Esau moved into the Australian region and brought gale-force winds to the Solomon Islands during 29 February. In the same time, the JTWC also reported that Esau had peaked with 1-minute sustained wind speeds of 240 km/h, which made it equivalent to a category 4 hurricane on the Saffir-Simpson hurricane wind scale. However, Esau moved back into the South Pacific basin and started to weaken the next day.

=== Severe Tropical Cyclone Fran ===

Fran moved into the region during 11 March as a Category 3 severe tropical cyclone, and peaked with 10-minute sustained winds of 145 km/h (90 mph).
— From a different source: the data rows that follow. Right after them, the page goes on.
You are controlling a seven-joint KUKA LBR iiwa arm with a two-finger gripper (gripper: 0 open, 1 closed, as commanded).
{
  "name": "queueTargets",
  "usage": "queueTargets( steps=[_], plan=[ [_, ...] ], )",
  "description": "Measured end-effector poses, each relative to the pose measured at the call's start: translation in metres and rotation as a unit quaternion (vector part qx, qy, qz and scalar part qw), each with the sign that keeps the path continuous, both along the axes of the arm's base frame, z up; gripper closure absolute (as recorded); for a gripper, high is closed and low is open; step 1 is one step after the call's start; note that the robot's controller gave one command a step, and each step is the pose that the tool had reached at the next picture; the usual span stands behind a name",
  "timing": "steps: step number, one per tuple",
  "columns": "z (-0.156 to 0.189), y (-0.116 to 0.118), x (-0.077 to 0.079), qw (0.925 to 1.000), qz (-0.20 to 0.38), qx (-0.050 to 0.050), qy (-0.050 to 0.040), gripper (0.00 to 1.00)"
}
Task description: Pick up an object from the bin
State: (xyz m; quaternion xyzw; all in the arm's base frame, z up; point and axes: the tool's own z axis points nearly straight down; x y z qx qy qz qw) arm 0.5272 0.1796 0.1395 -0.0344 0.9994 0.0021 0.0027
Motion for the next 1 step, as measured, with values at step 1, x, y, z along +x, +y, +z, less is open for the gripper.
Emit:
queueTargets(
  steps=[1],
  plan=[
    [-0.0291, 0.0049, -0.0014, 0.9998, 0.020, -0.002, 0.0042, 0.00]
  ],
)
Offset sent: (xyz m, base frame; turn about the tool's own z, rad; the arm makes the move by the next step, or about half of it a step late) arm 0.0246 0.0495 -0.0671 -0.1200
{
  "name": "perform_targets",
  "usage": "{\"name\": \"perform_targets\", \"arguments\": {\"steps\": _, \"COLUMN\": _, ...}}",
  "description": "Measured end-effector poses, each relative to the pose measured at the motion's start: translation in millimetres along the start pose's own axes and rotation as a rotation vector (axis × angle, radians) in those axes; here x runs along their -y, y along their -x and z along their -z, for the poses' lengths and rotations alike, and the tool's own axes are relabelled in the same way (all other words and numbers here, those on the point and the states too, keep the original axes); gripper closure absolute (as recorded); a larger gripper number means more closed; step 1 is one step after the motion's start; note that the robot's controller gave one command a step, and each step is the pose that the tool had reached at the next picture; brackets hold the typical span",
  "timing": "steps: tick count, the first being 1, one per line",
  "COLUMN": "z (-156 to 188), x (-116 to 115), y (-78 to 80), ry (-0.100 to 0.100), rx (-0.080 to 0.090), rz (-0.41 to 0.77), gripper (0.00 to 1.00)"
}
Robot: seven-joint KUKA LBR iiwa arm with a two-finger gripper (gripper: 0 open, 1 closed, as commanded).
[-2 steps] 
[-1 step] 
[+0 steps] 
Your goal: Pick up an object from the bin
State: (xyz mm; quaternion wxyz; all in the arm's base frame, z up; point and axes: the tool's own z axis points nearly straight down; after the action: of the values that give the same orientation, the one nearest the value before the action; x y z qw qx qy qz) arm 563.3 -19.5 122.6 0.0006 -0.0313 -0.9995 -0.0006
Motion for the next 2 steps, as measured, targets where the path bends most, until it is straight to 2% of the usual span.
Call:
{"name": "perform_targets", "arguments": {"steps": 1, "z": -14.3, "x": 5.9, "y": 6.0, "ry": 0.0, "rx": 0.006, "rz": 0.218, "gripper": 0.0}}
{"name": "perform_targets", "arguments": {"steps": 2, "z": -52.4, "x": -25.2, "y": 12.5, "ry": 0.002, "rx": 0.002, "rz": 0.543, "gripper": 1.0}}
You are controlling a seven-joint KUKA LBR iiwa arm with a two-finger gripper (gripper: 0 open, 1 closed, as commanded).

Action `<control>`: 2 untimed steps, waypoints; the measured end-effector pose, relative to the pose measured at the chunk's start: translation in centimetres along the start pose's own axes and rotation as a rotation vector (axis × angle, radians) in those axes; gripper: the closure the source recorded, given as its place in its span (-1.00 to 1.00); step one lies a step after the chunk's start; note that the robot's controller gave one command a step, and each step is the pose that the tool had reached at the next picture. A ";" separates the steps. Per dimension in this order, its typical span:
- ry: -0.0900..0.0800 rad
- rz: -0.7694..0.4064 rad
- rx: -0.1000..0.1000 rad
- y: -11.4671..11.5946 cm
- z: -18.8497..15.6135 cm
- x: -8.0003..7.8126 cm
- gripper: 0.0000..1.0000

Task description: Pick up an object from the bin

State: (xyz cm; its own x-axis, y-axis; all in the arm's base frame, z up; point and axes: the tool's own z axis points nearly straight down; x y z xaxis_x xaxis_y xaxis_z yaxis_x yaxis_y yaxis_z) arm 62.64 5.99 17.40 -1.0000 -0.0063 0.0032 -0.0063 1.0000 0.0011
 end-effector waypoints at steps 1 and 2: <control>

The cyclone had slowed by this stage and it subsequently assumed a somewhat erratic southwest track towards the coast. Over the subsequent next three days, Fran weakened as it became less organized. The cyclone finally crossed the Queensland coast near The Town of 1770 at 1700 UTC 15 March. Fran subsequently moved inland and weakened to a tropical depression before re-curving to the southeast and moving back over water. The remnants of Fran tracked over Norfolk Island before ultimately being merged by a trough north of New Zealand.

In preparation of the storm, officials closed beaches along the Sunshine and Gold Coasts. In addition, train services from Brisbane were cancelled. Across Queensland, coastal towns were flooded, uprooting trees and knocking out power. Several roofs were torn off of homes and some flooding was reported. Winds and flooding caused minor property damage, but considerable crop losses along were reported the coast, with the worst effects in Bundaberg. A total of 40 houses were uproofed throughout Bundaberg. In Burnett Heads, 3 yachts were damaged. Heavy swells caused damage on Heron Island and severe erosion on the Gold and Sunshine Coasts. Overall, 2,624 insurance claims were made because of property damage. Total damage from the system was 8–10 million (1992 AUD), while insurance losses were estimated at $2.5 million (1992 AUD).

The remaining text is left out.